Thursday 24 February 2011

I dream of pinny



This week my dreams have been plagued with dreams of bias binding.  I wish I was joking or at the least, exaggerating, but I’m not.  Every time I’ve set my head on that pillow and steered a course for sleep, I’ve dreamt of sewing.  It all started last week when I decided I wanted to make a 50s style pinny.   A rather rainy and turbulent Saturday morning led me to sequester myself in the house protecting myself from the elements; and it seemed the ideal time to get the sewing machine revved up.

Now I’m no sewing prodigy (aside from being too darn old) so I had bought a pattern and once I’d cut out the pieces for my chosen option it became immediately clear that something had gone awry.  Where was the pocket?  Was I meant to cut out two pieces for the main skirt?  Had I missed a piece?  Why had the number "6" appeared ominously in the instructions but not on the list of pieces to cut out? 
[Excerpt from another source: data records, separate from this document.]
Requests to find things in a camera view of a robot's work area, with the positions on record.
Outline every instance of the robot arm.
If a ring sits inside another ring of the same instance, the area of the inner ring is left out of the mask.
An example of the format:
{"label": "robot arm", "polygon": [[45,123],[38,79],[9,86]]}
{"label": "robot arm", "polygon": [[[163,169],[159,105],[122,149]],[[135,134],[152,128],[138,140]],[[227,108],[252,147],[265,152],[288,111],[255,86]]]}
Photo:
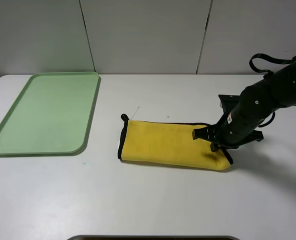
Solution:
{"label": "robot arm", "polygon": [[[254,58],[290,65],[273,73],[257,69],[252,63]],[[279,108],[296,105],[296,56],[292,60],[282,60],[259,53],[251,58],[249,64],[256,72],[268,74],[263,80],[246,87],[240,96],[219,95],[224,111],[220,120],[215,125],[195,129],[192,133],[194,140],[211,142],[213,152],[220,148],[236,149],[254,140],[261,141],[262,132],[254,129],[267,125],[261,124],[273,114],[270,123]]]}

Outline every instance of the yellow cloth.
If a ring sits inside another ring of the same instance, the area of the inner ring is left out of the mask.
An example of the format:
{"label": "yellow cloth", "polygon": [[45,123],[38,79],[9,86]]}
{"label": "yellow cloth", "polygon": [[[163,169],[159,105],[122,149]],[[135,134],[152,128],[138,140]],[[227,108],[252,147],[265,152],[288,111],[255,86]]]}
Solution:
{"label": "yellow cloth", "polygon": [[232,163],[226,150],[212,152],[210,142],[192,139],[192,131],[206,125],[134,121],[127,116],[124,121],[118,152],[121,160],[211,170],[224,170]]}

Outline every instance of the table surface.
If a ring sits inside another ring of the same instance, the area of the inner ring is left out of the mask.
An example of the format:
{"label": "table surface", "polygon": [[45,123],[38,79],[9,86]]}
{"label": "table surface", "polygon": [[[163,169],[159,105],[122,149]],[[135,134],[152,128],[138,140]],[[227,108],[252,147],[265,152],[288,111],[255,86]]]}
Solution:
{"label": "table surface", "polygon": [[[0,122],[30,75],[0,78]],[[296,239],[296,107],[280,109],[265,139],[230,150],[226,172],[121,163],[126,113],[151,122],[222,115],[259,75],[102,75],[88,146],[76,156],[0,158],[0,240],[76,235]]]}

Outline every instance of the green tray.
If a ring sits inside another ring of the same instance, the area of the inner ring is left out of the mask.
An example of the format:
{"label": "green tray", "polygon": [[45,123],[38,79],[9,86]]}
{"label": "green tray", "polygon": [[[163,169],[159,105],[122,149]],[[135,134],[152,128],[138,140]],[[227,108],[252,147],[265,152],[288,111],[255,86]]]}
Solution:
{"label": "green tray", "polygon": [[95,72],[31,76],[0,124],[0,157],[79,151],[87,141],[98,82]]}

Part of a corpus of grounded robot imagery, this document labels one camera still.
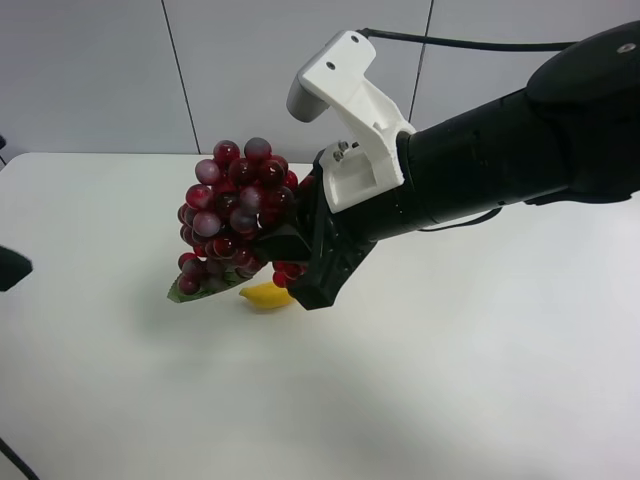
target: white plastic mount
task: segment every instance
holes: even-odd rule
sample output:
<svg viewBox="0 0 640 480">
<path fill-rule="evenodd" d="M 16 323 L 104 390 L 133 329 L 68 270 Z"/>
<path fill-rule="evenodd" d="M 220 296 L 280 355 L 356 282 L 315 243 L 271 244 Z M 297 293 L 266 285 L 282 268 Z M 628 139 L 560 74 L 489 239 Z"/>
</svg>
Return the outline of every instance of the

And then a wonderful thing happened.  I started to improvise.  Not by glaring at the pattern and wondering whether I could make this bit work if I used that bit, or finding other bits from the papers and trying to overlay them to the pattern.  No, I tore up (metaphorically – you never know when you’ll need it after all) the notes, and started working from my own imagination.  I wondered if this was how Kasparov felt when he first started playing chess beyond the text book.

It was liberating, but also daunting.  All those creative ideas that have lain dormant during the last few years of office life, suddenly started stretching at the edges again, albeit in a very “sleepy mole in a hole in the midday sun” sort of way but certainly something was happening.  I felt as if a small part of my brain was unfurling and it was a great feeling.  The daunting bit came from the knowledge that any mistakes would be my mistakes; I couldn’t blame them on the pattern being off or the instructions being wrong.  It was all down to me.
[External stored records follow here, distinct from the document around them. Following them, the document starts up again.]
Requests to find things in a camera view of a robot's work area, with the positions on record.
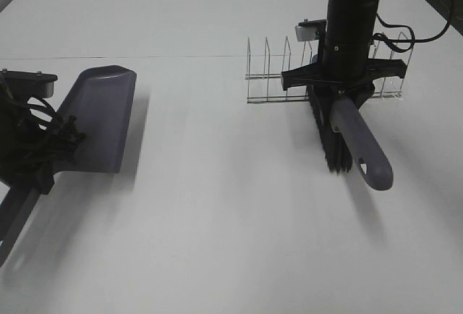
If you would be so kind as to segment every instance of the dish rack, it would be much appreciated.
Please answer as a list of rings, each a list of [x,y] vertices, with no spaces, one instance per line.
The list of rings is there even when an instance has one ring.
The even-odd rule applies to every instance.
[[[400,32],[398,39],[409,39],[404,32]],[[283,91],[281,87],[281,72],[295,69],[309,64],[316,54],[318,45],[314,46],[310,41],[298,44],[300,52],[295,54],[292,50],[288,36],[284,40],[283,54],[272,54],[272,50],[265,38],[263,55],[252,55],[251,39],[247,38],[246,72],[247,102],[248,103],[288,103],[308,101],[306,87],[290,88]],[[403,59],[407,66],[413,55],[413,49],[405,54],[398,54],[389,49],[380,41],[373,41],[370,58],[377,56],[389,59]],[[371,98],[387,99],[402,98],[405,79],[398,77],[384,77],[375,80],[375,93]]]

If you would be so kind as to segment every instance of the wire rack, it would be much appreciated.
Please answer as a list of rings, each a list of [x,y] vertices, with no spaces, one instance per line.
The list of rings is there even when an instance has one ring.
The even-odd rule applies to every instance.
[[[403,32],[398,39],[409,39]],[[251,40],[247,39],[246,73],[247,81],[247,102],[248,103],[286,103],[308,101],[306,87],[290,88],[283,91],[281,87],[281,72],[295,69],[309,64],[316,52],[312,43],[305,41],[297,42],[299,47],[297,53],[293,52],[288,37],[285,37],[283,54],[272,54],[268,38],[264,41],[262,54],[252,54]],[[370,50],[370,58],[387,57],[403,59],[407,66],[413,55],[413,49],[405,54],[398,54],[389,49],[380,41],[373,42]],[[398,77],[387,77],[375,80],[375,92],[372,98],[402,98],[405,79]]]

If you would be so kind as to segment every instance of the black cable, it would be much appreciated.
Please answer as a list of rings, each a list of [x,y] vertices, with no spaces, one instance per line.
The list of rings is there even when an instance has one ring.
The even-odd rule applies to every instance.
[[[389,46],[389,48],[391,48],[392,50],[395,50],[397,52],[406,52],[408,50],[411,50],[416,43],[430,43],[431,41],[436,41],[439,38],[441,38],[447,32],[447,30],[450,28],[451,21],[452,21],[452,19],[454,17],[454,12],[455,12],[455,0],[450,0],[449,17],[447,18],[447,23],[446,23],[445,27],[443,28],[443,30],[439,34],[434,35],[431,38],[426,38],[426,39],[413,38],[414,33],[413,33],[413,30],[411,29],[410,26],[406,26],[406,25],[390,25],[387,22],[383,21],[378,15],[378,20],[380,21],[382,26],[388,27],[388,28],[404,27],[404,28],[407,28],[408,30],[410,30],[410,33],[411,34],[413,33],[413,35],[412,35],[411,39],[390,39],[390,38],[386,37],[383,33],[376,33],[373,36],[373,39],[375,39],[377,41],[383,41],[387,46]],[[410,44],[410,47],[406,48],[406,49],[399,48],[398,46],[394,45],[395,43],[408,43],[408,44]]]

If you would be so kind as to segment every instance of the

After a couple of hours measuring, drawing onto tracing paper, muddling through, I had the various pieces that I needed, and had a better idea of where I was headed... and at that point I got lured out.  It was Saturday night and it seemed a good idea to have a glass of wine and a mull over next steps.  So to Sunday morning and bouncing out of bed at 8 a.m. raring to get going.  Three hours later and I had a pinny.  It was pretty much exactly what I wanted.  The finishing was rather wonky and I’d managed to leave about 2mm without bias binding at the top of one side which I know will irritate me every time I’m hovering by the hob with it on, having a ponder while I’m stirring and seasoning.  Nonetheless, I reason that it was my first attempt and, despite it being very simple to make (no zips, no pleats, no darts etc) one doesn’t get a check mate without some practice first.


And the bias binding dreams?  For some reason, on a dark and rainy Saturday afternoon, I could not for the life of me figure out the best way to get the stuff sewn onto the edge of the skirt.  On Sunday morning, after spending most of the night dreaming about different ways of attaching the binding (although in one of my dreams one of the bindings was a lovely Broderie which I was quite disappointed to find on waking I didn’t actually have), I’d cracked it.
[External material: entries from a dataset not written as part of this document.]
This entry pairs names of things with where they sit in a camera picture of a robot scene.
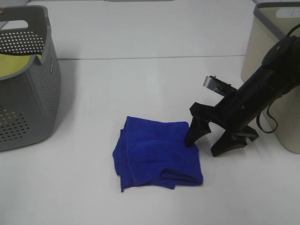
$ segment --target perforated basket wall
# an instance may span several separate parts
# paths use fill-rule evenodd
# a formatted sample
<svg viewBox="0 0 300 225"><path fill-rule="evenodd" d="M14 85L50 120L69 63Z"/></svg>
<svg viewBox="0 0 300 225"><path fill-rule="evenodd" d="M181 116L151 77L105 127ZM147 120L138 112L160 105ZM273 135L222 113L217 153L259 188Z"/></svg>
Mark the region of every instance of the perforated basket wall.
<svg viewBox="0 0 300 225"><path fill-rule="evenodd" d="M23 69L0 77L0 151L49 137L60 99L60 68L47 9L24 6L2 11L0 22L25 20L28 27L0 30L0 54L31 57Z"/></svg>

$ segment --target white surface
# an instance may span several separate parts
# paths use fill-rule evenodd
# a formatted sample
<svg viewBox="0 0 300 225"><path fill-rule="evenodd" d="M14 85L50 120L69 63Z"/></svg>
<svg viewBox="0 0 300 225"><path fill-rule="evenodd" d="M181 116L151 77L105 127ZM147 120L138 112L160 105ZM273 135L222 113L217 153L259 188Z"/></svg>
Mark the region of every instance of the white surface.
<svg viewBox="0 0 300 225"><path fill-rule="evenodd" d="M200 187L133 187L120 193L112 152L127 115L190 121L194 101L216 75L239 87L243 57L61 61L55 132L44 142L0 152L1 225L296 225L300 155L263 134L213 158L222 129L198 142Z"/></svg>
<svg viewBox="0 0 300 225"><path fill-rule="evenodd" d="M245 55L255 3L35 1L48 8L59 58Z"/></svg>

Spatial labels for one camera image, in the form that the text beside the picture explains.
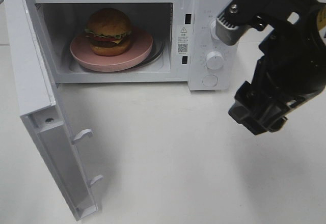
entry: microwave
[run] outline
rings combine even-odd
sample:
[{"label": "microwave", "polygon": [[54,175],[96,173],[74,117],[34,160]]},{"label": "microwave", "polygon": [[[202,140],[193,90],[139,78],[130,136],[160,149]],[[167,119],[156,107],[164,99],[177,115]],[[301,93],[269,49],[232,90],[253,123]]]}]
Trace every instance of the microwave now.
[{"label": "microwave", "polygon": [[[20,117],[76,220],[98,210],[62,106],[61,83],[188,82],[190,90],[228,88],[237,45],[216,36],[216,18],[230,0],[5,0]],[[82,67],[70,44],[97,10],[124,12],[150,33],[152,49],[117,72]]]}]

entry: pink plate
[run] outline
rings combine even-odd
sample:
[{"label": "pink plate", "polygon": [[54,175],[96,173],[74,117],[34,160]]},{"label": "pink plate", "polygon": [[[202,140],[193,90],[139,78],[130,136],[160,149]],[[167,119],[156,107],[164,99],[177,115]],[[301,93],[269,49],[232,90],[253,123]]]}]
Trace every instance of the pink plate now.
[{"label": "pink plate", "polygon": [[129,49],[116,56],[100,56],[90,48],[85,33],[75,37],[70,44],[70,51],[75,60],[87,69],[114,72],[131,68],[141,63],[151,52],[152,36],[146,31],[134,27]]}]

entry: hamburger
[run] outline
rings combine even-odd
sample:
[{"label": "hamburger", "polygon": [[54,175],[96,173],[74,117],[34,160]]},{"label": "hamburger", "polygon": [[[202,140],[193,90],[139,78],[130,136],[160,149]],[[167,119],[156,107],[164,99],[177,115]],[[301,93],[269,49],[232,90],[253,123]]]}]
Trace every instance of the hamburger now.
[{"label": "hamburger", "polygon": [[130,46],[131,22],[123,12],[106,8],[89,18],[86,37],[95,54],[114,56],[124,53]]}]

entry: table surface
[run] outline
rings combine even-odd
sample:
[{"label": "table surface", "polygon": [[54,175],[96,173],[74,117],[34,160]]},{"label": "table surface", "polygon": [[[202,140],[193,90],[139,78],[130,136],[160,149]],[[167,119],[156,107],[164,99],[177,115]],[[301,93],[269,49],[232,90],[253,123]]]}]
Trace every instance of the table surface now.
[{"label": "table surface", "polygon": [[[0,5],[0,223],[75,223],[19,116]],[[289,115],[283,130],[251,135],[227,114],[251,80],[262,34],[240,42],[226,91],[186,83],[59,87],[101,223],[324,223],[326,93]]]}]

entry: open microwave door
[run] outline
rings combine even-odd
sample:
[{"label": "open microwave door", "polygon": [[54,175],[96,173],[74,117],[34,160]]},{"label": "open microwave door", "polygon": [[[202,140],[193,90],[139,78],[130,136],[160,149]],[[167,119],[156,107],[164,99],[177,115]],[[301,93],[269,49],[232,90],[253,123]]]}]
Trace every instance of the open microwave door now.
[{"label": "open microwave door", "polygon": [[51,55],[38,24],[35,1],[5,0],[5,8],[20,117],[79,220],[98,210],[91,186],[102,176],[87,179],[75,145],[92,131],[72,134],[57,86],[46,67]]}]

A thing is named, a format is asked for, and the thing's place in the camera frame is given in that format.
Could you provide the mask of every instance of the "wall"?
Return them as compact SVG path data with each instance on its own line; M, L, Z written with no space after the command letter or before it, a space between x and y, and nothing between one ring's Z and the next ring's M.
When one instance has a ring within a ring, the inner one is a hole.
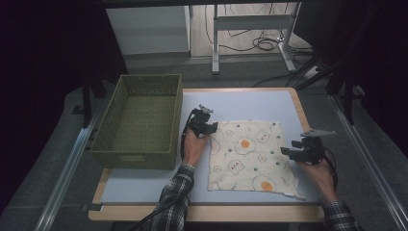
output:
M188 7L107 9L122 55L190 50Z

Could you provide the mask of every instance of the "person's arm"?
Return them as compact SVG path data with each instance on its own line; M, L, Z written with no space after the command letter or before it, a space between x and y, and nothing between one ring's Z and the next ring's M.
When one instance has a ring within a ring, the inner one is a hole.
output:
M339 200L333 185L330 166L326 161L309 166L301 162L297 164L303 168L309 179L316 185L323 197L322 209L324 221L328 230L359 231L363 230L355 221L344 201Z
M158 210L174 201L180 195L185 195L176 203L165 209L151 220L151 230L184 230L187 217L190 193L193 184L194 167L182 164L171 181L165 185L160 196Z
M193 186L194 168L198 164L207 140L208 136L198 139L192 130L187 130L183 164L180 165L177 173L163 188L159 205L155 210L174 201L180 195L183 195L183 197L151 219L151 230L184 230L190 198L190 193L187 192Z

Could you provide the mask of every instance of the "cloth napkin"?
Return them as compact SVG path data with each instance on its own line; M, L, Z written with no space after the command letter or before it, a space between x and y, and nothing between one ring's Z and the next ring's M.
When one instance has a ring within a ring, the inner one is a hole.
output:
M209 191L257 191L304 198L289 157L282 155L280 122L219 121L211 135Z

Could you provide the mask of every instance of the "plaid sleeve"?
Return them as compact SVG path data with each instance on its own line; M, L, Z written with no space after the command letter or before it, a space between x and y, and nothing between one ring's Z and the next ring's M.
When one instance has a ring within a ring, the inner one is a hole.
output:
M329 230L358 231L363 230L354 220L344 201L330 201L322 204L324 219Z
M165 185L155 210L173 201L193 184L194 167L182 164L171 181ZM151 230L184 230L190 194L151 219Z

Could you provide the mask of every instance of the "wicker basket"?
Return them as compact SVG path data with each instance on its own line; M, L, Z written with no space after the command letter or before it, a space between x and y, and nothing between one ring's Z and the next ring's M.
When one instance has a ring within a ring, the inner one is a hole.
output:
M180 75L122 75L90 153L108 168L174 169Z
My appetite is whet now and I’m ready to take on a new challenge.  A friend is moving into her new home this weekend and I’ve already designed a new pinny.  It will have a contrast waist band, and a three section pocket (including one pocket to perfectly fit the handle of a wooden spoon – an homage to the new domestic sophistication of the noughties) and with a cat motif to keep her going until she is able to have a cat of her own.  Am also mulling about knitting her and her husband matching egg cosies.  Why the devil not, eh.


In other projects, this week I sewed the sleeves onto my dress.  I actually had the sweat of fear a couple of times and found it pretty stressful.  The easing is the bit that really threatened to fox me, and it didn’t help that I’d forgotten to put two of the corresponding dots on the back of each sleeve but I muddled through and Egads! if I didn’t have two sleeves at the end of it. 



Sleeves are a real feat of engineering and I've found myself staring at people's shoulders in actually quite a creepy way since Tuesday.  To avert impending grievances from colleagues, I've found some pictures online of sleeves to marvel at, either for their incredible architectural dimensions or for beautiful simplicity.


Sleeves, beautiful sleeves 

Shoulders - tricky 

Shoulders that are big

Shoulders that are beautiful 

Next week am powering on with the zipper, collar and hems and then I’m done.  I’m still finding zigzag stitch my absolute sewing nemesis.


I’ve also finished my snood – the 1K1P rib has made it very stretchy so it’s a little longer than I’d anticipated – extreme snooding if you will - but it’s very soft 100% merino wool and incredibly warm; handy given the recent plummet in temperature. 

The baby jumper I started knitting last week is also coming on apace – I’ve finished the front, am halfway through the back and the sleeves look pretty simple so I don’t anticipate them taking too long.  Sock knitting needs to be bumped back up the agenda now as I have a lesson in two weeks on the fine art of cabling and I promised I’d have a sock at the point where cabling was a distinct possibility.

Am seriously considering taking a few days off work so that I can focus on crafts full time for a bit but all those exciting HR type queries don’t answer themselves you know (they do, actually).  There’s also a bit of mulling going on about buttons.  I think it could be guilt at my current obsession with vintage buttons and the pounds I may or may not have spent on a few different, end of line enamelled and filigree buttons recently.  I’m hoping that writing about it will act as a form of catharsis for the spending guilt - honestly, living on baked beans for two weeks but surrounded by beautiful buttons is not how a grown woman should live.  They were just too, too beautiful to leave behind – never leave a good button down, that’s my (current) motto.


1 comment:

  1. Hi CJ, I saw that you were in the middle of making a pinny and my boyfriend sent this over to me recently. I thought you might like it and perhaps you could have a go at something similar in your next attempt! :)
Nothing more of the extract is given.